Re: Clean and Unicode compliance

From: James Kass (jameskass@worldnet.att.net)
Date: Sun Dec 16 2001 - 23:50:24 EST

Previous message: James Kass: "Re: Plane One use, was Re: HTML Validation"
In reply to: Martin Duerst: "Re: Clean and Unicode compliance"
Next in thread: Martin Duerst: "Re: Clean and Unicode compliance"
Messages sorted by: [ date ] [ thread ] [ subject ] [ author ] [ attachment ]
Mail actions: [ respond to this message ] [ mail a new topic ]

Martin Duerst wrote,

> As the person who implemented UTF-8 checking for http://validator.w3.org,
> I beg to disagree. In order to validate correctly, the validator has
> to make sure it correctly interprets the incomming byte sequence as
> a sequence of characters. For this, it has to know the character
> encoding. As an example, there are many files in iso-2022-jp or
> shift_jis that are prefectly valid as such, but will get rejected
> by some tools because they contain bytes that correspond to '<' in
> ASCII as part of a doublebyte character.
>

Excellent example. Use of less-than bracket bytes in certain
encoding methods hadn't occurred to me.

HTML validators need to be aware of the encoding used in the
file. Based on your comments and other comments in this thread,
I concede the point.

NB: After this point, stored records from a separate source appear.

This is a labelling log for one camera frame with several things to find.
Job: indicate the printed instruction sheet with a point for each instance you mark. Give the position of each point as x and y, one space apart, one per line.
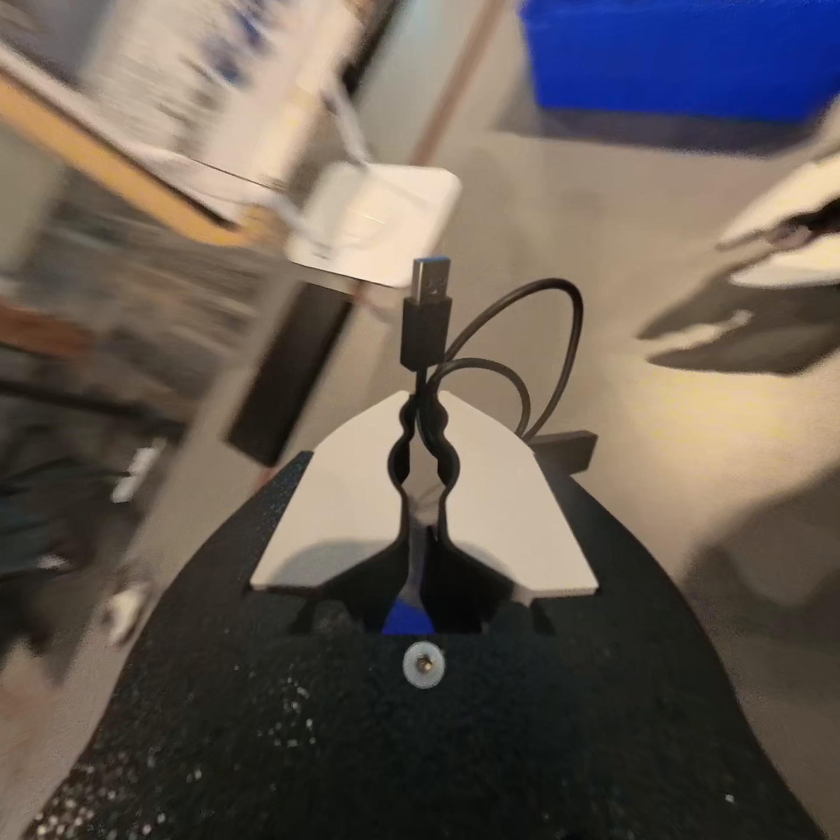
197 85

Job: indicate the black desk panel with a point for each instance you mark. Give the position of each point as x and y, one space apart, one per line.
289 374

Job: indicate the blue plastic bin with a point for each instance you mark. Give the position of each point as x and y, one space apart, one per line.
689 52

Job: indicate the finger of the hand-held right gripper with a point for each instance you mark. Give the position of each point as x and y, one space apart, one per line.
800 269
787 197

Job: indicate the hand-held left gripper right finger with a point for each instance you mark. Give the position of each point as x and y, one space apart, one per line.
512 512

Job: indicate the white sign base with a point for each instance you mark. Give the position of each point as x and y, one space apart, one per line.
380 223

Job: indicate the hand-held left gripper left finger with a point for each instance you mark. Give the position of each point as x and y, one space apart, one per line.
341 512

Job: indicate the wooden sign board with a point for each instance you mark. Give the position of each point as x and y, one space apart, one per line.
98 157

A validator should validate that the plain
text portion of an HTML file is properly encoded/well formed.

Best regards,

James Kass.

Previous message: James Kass: "Re: Plane One use, was Re: HTML Validation"
In reply to: Martin Duerst: "Re: Clean and Unicode compliance"
Next in thread: Martin Duerst: "Re: Clean and Unicode compliance"
Messages sorted by: [ date ] [ thread ] [ subject ] [ author ] [ attachment ]
Mail actions: [ respond to this message ] [ mail a new topic ]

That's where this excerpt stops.